### [TASK OBJECTIVE]
Your task is to copy all of the data exactly.

#### DATASET EXCERPT ####

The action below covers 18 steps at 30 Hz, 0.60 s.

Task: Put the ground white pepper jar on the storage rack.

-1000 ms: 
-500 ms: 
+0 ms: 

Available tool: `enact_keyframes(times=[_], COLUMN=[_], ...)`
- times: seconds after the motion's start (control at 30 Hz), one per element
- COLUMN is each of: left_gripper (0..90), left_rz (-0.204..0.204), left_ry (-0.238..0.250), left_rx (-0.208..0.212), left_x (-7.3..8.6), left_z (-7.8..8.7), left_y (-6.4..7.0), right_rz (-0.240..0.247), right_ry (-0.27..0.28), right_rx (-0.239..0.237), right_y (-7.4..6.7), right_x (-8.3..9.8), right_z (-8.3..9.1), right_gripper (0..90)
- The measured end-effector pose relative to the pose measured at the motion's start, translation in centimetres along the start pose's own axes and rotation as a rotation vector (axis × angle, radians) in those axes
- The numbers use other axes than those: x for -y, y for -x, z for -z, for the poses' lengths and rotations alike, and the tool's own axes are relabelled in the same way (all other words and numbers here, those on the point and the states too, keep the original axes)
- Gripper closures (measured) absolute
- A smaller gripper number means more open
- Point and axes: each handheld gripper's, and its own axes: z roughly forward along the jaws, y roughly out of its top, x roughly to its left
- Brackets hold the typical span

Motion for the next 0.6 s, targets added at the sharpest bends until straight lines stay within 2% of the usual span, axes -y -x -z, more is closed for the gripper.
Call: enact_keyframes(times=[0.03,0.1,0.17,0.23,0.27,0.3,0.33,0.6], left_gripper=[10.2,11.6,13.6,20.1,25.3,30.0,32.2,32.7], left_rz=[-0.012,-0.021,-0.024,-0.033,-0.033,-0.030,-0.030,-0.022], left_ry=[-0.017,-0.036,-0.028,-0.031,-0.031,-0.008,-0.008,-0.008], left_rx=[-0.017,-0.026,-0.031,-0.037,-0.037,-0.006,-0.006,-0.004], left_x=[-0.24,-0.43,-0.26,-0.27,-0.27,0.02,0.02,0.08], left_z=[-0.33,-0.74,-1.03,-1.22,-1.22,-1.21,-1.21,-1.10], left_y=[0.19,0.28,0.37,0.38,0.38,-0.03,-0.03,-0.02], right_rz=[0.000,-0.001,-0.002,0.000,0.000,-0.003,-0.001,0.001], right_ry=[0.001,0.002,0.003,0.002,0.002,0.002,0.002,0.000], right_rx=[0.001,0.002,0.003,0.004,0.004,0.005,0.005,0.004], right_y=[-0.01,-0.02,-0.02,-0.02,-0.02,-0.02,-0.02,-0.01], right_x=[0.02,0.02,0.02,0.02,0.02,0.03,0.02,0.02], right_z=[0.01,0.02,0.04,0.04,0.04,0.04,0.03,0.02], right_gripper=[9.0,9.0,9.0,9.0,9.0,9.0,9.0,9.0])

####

### [EXERCISE RESULT]
The action below covers 18 steps at 30 Hz, 0.60 s.

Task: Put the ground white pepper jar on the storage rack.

-1000 ms: 
-500 ms: 
+0 ms: 

Available tool: `enact_keyframes(times=[_], COLUMN=[_], ...)`
- times: seconds after the motion's start (control at 30 Hz), one per element
- COLUMN is each of: left_gripper (0..90), left_rz (-0.204..0.204), left_ry (-0.238..0.250), left_rx (-0.208..0.212), left_x (-7.3..8.6), left_z (-7.8..8.7), left_y (-6.4..7.0), right_rz (-0.240..0.247), right_ry (-0.27..0.28), right_rx (-0.239..0.237), right_y (-7.4..6.7), right_x (-8.3..9.8), right_z (-8.3..9.1), right_gripper (0..90)
- The measured end-effector pose relative to the pose measured at the motion's start, translation in centimetres along the start pose's own axes and rotation as a rotation vector (axis × angle, radians) in those axes
- The numbers use other axes than those: x for -y, y for -x, z for -z, for the poses' lengths and rotations alike, and the tool's own axes are relabelled in the same way (all other words and numbers here, those on the point and the states too, keep the original axes)
- Gripper closures (measured) absolute
- A smaller gripper number means more open
- Point and axes: each handheld gripper's, and its own axes: z roughly forward along the jaws, y roughly out of its top, x roughly to its left
- Brackets hold the typical span

Motion for the next 0.6 s, targets added at the sharpest bends until straight lines stay within 2% of the usual span, axes -y -x -z, more is closed for the gripper.
Call: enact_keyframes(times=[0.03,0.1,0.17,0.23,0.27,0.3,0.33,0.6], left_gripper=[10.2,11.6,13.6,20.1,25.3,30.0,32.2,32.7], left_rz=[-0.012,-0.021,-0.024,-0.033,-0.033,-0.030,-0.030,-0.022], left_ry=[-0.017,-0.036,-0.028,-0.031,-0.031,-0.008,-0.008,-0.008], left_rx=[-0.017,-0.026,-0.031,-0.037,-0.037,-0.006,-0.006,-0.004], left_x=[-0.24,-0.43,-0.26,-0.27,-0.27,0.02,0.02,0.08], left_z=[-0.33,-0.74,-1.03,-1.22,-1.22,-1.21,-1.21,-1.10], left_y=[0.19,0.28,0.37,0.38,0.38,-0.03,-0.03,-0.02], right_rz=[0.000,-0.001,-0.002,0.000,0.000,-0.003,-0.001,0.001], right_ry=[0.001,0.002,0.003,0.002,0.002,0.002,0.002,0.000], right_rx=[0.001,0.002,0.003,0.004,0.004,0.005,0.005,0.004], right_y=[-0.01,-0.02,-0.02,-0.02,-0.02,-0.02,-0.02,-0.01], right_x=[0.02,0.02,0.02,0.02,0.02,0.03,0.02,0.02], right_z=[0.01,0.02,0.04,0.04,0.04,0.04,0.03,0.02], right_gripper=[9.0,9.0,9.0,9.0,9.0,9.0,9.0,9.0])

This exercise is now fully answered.